PROBLEM REQUIREMENTS
From the entries below, reproduce exactly the lines from the one with "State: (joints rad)" through the one with "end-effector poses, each", both included, without images.

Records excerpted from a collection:
Content starts

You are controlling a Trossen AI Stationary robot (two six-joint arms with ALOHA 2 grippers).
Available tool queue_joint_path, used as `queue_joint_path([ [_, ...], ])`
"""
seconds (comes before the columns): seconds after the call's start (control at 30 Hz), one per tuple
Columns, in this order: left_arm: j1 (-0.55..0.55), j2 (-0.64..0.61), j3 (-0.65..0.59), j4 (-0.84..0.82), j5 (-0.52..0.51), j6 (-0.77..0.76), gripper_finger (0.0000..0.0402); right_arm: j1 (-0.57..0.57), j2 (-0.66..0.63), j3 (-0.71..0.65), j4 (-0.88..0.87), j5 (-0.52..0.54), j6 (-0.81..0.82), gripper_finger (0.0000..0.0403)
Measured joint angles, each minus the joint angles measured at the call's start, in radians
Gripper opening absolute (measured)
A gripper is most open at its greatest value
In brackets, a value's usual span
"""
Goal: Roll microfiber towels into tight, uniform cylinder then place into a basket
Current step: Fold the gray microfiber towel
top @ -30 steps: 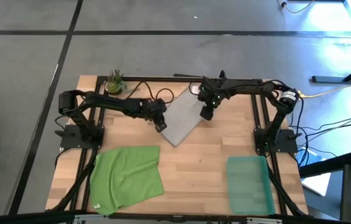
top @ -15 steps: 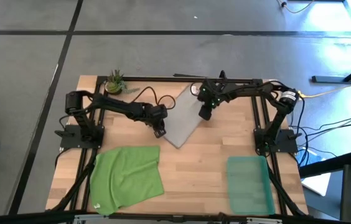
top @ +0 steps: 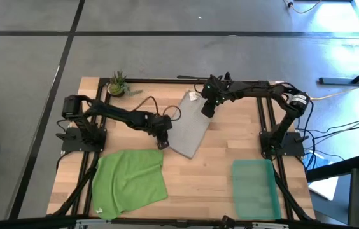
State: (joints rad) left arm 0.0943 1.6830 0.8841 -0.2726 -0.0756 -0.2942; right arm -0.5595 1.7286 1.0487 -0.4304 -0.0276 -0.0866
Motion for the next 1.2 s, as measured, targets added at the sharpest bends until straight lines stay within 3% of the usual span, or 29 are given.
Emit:
queue_joint_path([
  [0.2, 0.030, -0.045, 0.002, 0.022, -0.012, 0.084, 0.0099, 0.000, -0.028, 0.013, -0.112, -0.106, 0.022, 0.0155],
  [0.43, 0.032, -0.014, 0.003, 0.071, -0.009, 0.165, 0.0099, 0.011, -0.012, -0.033, -0.100, -0.268, 0.026, 0.0155],
  [1.0, 0.024, 0.087, 0.004, 0.122, 0.044, 0.165, 0.0099, 0.045, -0.012, -0.140, 0.070, -0.266, 0.031, 0.0155],
  [1.2, 0.021, 0.102, 0.006, 0.148, 0.122, 0.142, 0.0099, 0.044, -0.012, -0.141, 0.097, -0.128, -0.001, 0.0155],
])
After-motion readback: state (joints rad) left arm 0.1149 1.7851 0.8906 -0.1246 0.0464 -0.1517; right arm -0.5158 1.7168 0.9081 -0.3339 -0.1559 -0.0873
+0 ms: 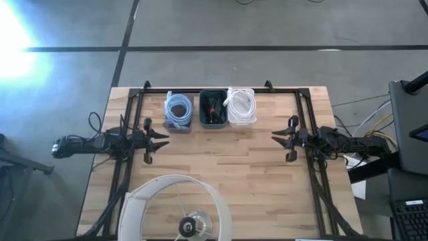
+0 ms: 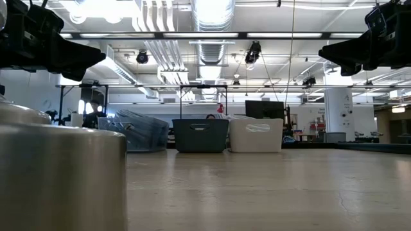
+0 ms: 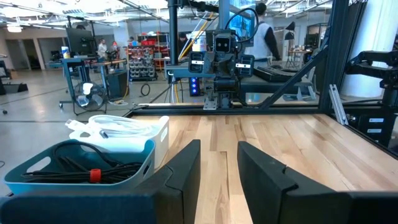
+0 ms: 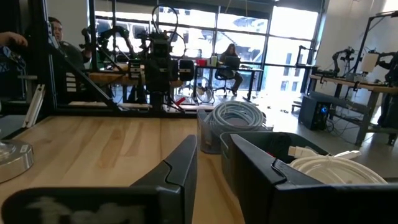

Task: Sort HDMI cables
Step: Return to Home Position

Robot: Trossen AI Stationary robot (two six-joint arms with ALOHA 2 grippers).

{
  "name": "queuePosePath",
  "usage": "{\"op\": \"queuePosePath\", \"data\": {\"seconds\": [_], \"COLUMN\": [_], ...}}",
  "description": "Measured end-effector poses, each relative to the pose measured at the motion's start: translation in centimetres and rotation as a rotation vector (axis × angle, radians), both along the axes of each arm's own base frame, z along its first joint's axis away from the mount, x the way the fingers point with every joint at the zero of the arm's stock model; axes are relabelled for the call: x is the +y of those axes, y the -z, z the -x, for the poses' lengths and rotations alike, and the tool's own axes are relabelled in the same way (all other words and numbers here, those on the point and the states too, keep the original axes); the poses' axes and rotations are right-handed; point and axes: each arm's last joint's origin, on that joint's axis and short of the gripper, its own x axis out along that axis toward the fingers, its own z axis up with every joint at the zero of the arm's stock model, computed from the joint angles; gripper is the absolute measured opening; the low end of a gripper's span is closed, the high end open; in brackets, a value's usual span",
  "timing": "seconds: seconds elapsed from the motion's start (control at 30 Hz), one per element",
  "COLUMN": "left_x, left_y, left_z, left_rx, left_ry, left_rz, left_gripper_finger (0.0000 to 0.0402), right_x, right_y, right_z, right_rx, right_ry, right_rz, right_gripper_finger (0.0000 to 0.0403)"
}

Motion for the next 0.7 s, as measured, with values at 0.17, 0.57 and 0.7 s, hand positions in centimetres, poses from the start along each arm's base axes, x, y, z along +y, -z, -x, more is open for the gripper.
{"op": "queuePosePath", "data": {"seconds": [0.17,0.57,0.7], "left_x": [0.0,0.0,0.0], "left_y": [0.0,0.0,0.0], "left_z": [0.0,0.0,0.0], "left_rx": [0.0,0.0,0.0], "left_ry": [0.0,0.0,0.0], "left_rz": [0.0,0.0,0.0], "left_gripper_finger": [0.011,0.011,0.011], "right_x": [0.0,0.0,0.0], "right_y": [0.0,0.0,0.0], "right_z": [0.0,0.0,0.0], "right_rx": [0.0,0.0,0.0], "right_ry": [0.0,0.0,0.0], "right_rz": [0.0,0.0,0.0], "right_gripper_finger": [0.009,0.0068,0.0064]}}
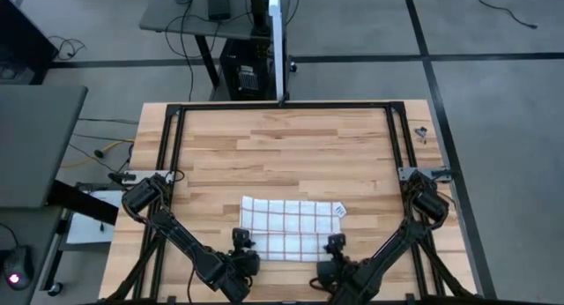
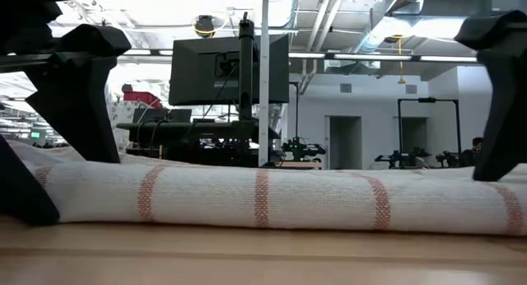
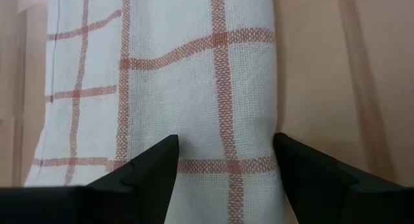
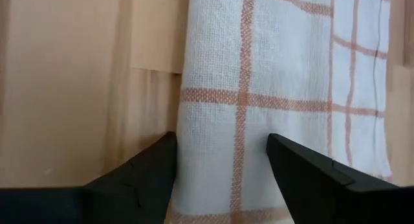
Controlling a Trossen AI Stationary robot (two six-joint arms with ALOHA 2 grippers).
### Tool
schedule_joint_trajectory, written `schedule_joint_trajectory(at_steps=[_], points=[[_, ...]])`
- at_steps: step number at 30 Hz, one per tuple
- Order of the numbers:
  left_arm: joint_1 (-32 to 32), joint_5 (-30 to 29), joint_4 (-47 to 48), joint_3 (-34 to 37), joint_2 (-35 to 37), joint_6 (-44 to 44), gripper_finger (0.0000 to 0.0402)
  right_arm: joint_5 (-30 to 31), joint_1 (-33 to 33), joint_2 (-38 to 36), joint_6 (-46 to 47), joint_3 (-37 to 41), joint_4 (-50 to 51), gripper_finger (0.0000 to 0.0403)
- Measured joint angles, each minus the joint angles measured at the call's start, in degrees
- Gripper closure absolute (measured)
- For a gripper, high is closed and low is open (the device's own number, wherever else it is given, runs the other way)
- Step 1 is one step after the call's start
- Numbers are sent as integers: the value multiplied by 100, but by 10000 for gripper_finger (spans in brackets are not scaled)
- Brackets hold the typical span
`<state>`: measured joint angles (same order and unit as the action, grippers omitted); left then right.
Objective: Roll towel
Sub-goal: Roll the white towel
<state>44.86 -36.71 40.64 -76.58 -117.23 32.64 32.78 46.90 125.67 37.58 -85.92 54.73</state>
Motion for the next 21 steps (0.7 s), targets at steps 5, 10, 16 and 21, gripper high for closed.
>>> schedule_joint_trajectory(at_steps=[5, 10, 16, 21], points=[[-5, 0, -15, 4, 0, 19, 211, -1, -61, -8, -58, 129, -75, 212], [-81, 268, -13, 9, -2, 264, 324, -288, -94, -26, -62, 249, -343, 297], [-154, 834, -20, 1, 13, 674, 392, -867, -108, -172, 54, 284, -633, 391], [-66, 2046, -512, -24, 98, 1176, 397, -1288, -43, -480, 657, 307, -976, 399]])
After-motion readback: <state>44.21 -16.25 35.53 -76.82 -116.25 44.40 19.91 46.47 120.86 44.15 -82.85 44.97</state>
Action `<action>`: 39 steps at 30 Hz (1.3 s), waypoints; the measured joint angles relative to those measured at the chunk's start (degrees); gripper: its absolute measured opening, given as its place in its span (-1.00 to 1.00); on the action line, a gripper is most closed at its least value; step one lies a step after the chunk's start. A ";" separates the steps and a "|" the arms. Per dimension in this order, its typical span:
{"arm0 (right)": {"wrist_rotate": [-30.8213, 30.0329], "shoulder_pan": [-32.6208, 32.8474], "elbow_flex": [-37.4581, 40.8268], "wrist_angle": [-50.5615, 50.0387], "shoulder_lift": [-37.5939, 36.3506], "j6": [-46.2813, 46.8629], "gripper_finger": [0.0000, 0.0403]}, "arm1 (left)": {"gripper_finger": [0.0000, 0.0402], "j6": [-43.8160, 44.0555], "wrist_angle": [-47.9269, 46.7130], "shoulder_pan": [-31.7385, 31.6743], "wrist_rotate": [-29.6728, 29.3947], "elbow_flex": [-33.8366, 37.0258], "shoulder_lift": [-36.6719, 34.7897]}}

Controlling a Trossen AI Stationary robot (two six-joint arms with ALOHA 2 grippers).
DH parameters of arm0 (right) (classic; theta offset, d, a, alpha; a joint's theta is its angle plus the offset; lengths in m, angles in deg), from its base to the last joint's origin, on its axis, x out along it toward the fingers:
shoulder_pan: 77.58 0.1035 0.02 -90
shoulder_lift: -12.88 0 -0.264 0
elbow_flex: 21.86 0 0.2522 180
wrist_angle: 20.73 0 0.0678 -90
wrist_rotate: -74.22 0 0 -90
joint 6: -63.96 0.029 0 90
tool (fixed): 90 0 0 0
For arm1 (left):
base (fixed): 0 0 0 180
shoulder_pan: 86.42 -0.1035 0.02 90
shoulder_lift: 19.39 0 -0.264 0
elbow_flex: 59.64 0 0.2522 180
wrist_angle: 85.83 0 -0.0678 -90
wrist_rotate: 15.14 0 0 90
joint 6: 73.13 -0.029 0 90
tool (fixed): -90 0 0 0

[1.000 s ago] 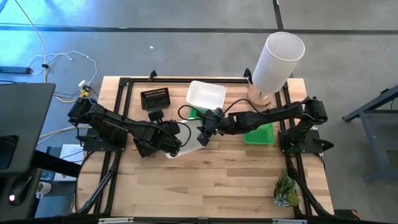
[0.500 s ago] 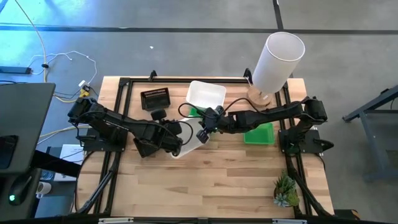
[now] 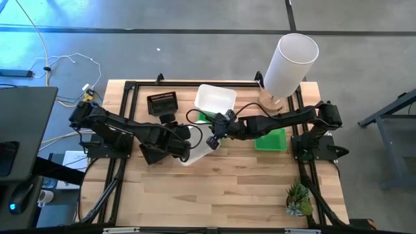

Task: Stack baskets by color
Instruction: Stack the bottom white bin on the white bins

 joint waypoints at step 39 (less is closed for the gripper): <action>-1.24 -5.27 0.23 1.44 -2.16 -5.72 -1.00 | -0.34 -11.06 5.28 -0.92 8.15 0.00 -14.74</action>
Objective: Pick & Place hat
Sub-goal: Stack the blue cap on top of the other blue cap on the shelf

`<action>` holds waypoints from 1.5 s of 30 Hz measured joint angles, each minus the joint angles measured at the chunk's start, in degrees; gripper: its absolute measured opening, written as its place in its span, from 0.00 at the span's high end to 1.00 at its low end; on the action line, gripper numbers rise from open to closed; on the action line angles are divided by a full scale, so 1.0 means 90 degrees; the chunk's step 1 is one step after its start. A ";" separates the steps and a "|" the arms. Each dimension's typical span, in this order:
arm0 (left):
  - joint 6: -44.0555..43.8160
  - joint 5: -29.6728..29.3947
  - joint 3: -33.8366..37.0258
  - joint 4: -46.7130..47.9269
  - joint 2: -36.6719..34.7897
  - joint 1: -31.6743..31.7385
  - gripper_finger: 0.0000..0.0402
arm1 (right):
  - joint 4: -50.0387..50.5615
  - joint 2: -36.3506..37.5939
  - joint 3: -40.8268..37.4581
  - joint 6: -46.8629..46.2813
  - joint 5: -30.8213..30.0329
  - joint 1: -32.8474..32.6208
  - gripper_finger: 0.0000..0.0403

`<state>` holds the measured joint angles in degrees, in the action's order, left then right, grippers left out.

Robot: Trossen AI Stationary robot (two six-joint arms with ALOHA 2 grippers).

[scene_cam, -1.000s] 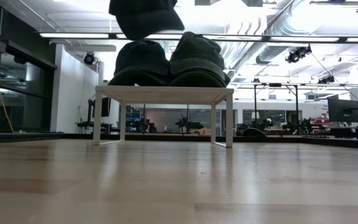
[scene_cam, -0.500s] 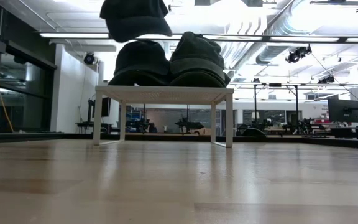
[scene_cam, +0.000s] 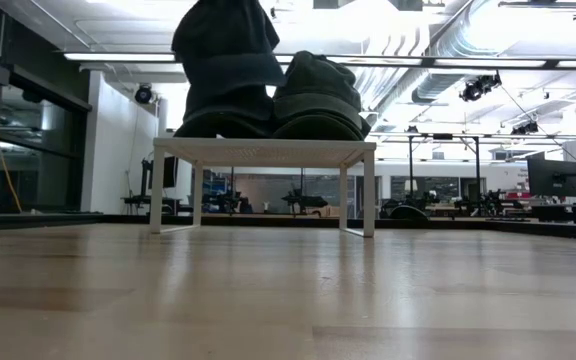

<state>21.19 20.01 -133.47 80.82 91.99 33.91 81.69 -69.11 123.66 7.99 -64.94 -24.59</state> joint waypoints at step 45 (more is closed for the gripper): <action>-0.0075 -0.2199 0.0000 -0.0371 0.1526 -0.0066 0.92 | 0.0335 0.0402 0.0000 -0.0032 -0.0051 -0.0001 0.58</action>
<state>20.51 0.22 -133.47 77.49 105.72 33.32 84.71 -65.49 123.66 7.70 -65.41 -24.60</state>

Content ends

SOLUTION TO THIS PROBLEM
State: (joints rad) left arm 0.0943 1.6830 0.8841 -0.2726 -0.0756 -0.2942; right arm -0.5595 1.7286 1.0487 -0.4304 -0.0276 -0.0866
Motion for the next 1.2 s, as measured, targets added at the sharpest bends until straight lines stay within 3% of the usual span, or 29 are given.
Emit:
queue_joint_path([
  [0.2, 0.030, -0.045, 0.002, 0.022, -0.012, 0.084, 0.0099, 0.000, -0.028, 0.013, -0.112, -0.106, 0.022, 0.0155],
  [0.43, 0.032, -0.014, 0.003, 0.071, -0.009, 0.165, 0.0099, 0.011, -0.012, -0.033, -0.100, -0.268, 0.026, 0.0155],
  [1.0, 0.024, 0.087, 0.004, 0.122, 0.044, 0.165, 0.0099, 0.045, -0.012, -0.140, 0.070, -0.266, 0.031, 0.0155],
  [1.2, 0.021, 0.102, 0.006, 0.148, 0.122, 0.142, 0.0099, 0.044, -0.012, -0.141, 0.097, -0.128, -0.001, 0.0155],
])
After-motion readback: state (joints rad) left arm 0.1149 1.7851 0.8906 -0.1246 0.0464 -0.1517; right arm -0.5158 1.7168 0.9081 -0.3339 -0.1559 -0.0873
+0 ms: 
+0 ms: 
+0 ms: 
+0 ms: 

Task: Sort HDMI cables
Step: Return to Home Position

Robot: Trossen AI Stationary robot (two six-joint arms with ALOHA 2 grippers).

{
  "name": "queuePosePath",
  "usage": "{\"op\": \"queuePosePath\", \"data\": {\"seconds\": [_], \"COLUMN\": [_], ...}}",
  "description": "Measured end-effector poses, each relative to the pose measured at the motion's start: translation in centimetres and rotation as a rotation vector (axis × angle, radians), both along the axes of each arm's own base frame, z along its first joint's axis away from the mount, x the way the fingers point with every joint at the zero of the arm's stock model; axes are relabelled for the call: x is the +y of those axes, y the -z, z the -x, for the poses' lengths and rotations alike, and the tool's own axes are relabelled in the same way (all other words and numbers here, those on the point and the states too, keep the original axes); the poses' axes and rotations are right-handed; point and axes: each arm's last joint's origin, on that joint's axis and short of the gripper, its own x axis out along that axis toward the fingers, its own z axis up with every joint at the zero of the arm's stock model, computed from the joint angles; gripper is the absolute measured opening; the low end of a gripper's span is closed, the high end open; in brackets, a value's usual span",

No further answer is expected.